§ Your instructions:
Quote exactly and only this range of lines in the data below: the line that holds "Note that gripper" to the line that holds "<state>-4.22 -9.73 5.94", both included.

BEGIN Given material

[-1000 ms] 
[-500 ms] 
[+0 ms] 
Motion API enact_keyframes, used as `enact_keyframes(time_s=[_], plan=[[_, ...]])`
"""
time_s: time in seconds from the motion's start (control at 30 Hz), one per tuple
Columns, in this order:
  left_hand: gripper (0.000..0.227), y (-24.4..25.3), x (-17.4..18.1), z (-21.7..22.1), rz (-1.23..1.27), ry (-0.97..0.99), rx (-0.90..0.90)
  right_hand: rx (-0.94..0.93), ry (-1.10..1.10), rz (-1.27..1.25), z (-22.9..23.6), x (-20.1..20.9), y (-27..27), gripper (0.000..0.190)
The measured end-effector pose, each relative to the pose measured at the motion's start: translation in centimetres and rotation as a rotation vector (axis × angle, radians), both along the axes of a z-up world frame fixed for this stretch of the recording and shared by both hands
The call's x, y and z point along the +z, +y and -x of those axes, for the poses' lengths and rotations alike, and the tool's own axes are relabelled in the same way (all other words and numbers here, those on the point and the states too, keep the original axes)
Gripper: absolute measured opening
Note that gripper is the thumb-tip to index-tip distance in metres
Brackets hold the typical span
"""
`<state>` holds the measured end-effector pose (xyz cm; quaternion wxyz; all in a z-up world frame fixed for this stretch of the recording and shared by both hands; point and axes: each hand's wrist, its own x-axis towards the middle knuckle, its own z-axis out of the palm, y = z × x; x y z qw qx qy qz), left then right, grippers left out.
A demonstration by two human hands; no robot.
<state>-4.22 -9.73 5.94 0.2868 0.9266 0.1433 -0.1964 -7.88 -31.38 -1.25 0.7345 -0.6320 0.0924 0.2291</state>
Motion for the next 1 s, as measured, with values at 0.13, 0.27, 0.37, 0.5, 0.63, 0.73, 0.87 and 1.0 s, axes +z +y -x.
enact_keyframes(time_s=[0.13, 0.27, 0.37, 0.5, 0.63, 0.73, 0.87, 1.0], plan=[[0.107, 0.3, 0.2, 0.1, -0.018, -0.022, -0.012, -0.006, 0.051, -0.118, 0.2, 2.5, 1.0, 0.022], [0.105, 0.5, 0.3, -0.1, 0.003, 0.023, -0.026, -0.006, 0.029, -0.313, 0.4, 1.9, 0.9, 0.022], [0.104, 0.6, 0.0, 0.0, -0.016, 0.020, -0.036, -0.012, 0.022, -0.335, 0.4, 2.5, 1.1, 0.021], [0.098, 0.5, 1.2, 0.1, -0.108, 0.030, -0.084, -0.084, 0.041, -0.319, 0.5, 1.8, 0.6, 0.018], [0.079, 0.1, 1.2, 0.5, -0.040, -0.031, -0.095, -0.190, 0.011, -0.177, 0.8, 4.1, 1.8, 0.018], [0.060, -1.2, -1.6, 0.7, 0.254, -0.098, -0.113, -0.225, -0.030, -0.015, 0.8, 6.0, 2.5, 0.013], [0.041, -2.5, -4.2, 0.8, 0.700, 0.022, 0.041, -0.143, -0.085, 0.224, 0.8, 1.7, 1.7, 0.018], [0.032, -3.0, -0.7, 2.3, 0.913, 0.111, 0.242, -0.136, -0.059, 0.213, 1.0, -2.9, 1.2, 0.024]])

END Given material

§ Your response:
Note that gripper is the thumb-tip to index-tip distance in metres
Brackets hold the typical span
"""
`<state>` holds the measured end-effector pose (xyz cm; quaternion wxyz; all in a z-up world frame fixed for this stretch of the recording and shared by both hands; point and axes: each hand's wrist, its own x-axis towards the middle knuckle, its own z-axis out of the palm, y = z × x; x y z qw qx qy qz), left then right, grippers left out.
A demonstration by two human hands; no robot.
<state>-4.22 -9.73 5.94 0.2868 0.9266 0.1433 -0.1964 -7.88 -31.38 -1.25 0.7345 -0.6320 0.0924 0.2291</state>

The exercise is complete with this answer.